PROVIDED DATA:
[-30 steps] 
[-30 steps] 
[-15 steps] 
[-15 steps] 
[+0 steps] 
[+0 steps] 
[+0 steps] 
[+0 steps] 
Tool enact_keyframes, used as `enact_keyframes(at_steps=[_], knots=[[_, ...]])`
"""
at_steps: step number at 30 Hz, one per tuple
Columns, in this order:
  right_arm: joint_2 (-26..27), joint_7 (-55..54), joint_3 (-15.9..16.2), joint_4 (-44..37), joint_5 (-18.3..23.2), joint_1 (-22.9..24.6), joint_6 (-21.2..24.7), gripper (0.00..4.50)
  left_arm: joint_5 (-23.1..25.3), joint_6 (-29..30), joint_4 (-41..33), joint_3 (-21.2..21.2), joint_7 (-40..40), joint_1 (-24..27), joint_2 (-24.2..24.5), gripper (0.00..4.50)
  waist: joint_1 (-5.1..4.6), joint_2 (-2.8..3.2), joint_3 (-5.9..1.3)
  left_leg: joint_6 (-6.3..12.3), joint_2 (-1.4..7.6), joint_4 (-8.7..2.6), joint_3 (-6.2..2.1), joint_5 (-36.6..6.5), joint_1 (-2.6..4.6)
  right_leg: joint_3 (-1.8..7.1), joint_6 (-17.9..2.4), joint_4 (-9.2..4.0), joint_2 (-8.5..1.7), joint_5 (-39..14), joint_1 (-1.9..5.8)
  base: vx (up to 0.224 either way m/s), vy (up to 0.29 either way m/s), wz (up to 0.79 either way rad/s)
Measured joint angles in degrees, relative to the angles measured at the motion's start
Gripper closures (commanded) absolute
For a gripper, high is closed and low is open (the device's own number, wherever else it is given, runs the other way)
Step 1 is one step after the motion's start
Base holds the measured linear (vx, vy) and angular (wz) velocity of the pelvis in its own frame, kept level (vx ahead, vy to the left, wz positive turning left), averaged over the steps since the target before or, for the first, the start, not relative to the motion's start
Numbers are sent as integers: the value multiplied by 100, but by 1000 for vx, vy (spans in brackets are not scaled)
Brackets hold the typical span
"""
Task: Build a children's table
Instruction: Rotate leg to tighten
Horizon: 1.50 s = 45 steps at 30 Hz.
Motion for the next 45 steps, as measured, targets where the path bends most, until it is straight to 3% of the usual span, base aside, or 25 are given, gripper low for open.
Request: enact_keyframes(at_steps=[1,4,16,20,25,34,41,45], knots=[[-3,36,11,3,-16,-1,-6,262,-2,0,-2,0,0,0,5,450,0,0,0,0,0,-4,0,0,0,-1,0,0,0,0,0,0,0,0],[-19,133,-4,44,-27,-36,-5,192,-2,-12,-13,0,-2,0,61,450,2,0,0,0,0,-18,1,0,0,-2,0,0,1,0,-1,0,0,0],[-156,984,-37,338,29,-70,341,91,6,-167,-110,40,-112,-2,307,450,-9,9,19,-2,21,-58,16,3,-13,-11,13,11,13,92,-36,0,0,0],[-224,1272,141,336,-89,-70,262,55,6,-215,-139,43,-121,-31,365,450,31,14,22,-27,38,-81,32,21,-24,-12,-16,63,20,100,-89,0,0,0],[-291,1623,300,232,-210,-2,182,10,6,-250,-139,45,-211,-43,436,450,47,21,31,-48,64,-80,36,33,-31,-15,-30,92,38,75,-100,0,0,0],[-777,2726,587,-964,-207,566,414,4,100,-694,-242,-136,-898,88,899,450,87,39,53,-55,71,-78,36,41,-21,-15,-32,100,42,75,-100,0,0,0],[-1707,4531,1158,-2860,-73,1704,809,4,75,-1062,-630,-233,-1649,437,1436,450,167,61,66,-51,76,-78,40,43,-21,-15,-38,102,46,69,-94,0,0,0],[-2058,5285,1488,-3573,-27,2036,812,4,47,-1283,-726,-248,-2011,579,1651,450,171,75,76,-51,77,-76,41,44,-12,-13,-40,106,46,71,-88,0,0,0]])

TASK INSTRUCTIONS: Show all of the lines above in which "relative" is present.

PROBLEM SOLUTION:
Measured joint angles in degrees, relative to the angles measured at the motion's start
Base holds the measured linear (vx, vy) and angular (wz) velocity of the pelvis in its own frame, kept level (vx ahead, vy to the left, wz positive turning left), averaged over the steps since the target before or, for the first, the start, not relative to the motion's start

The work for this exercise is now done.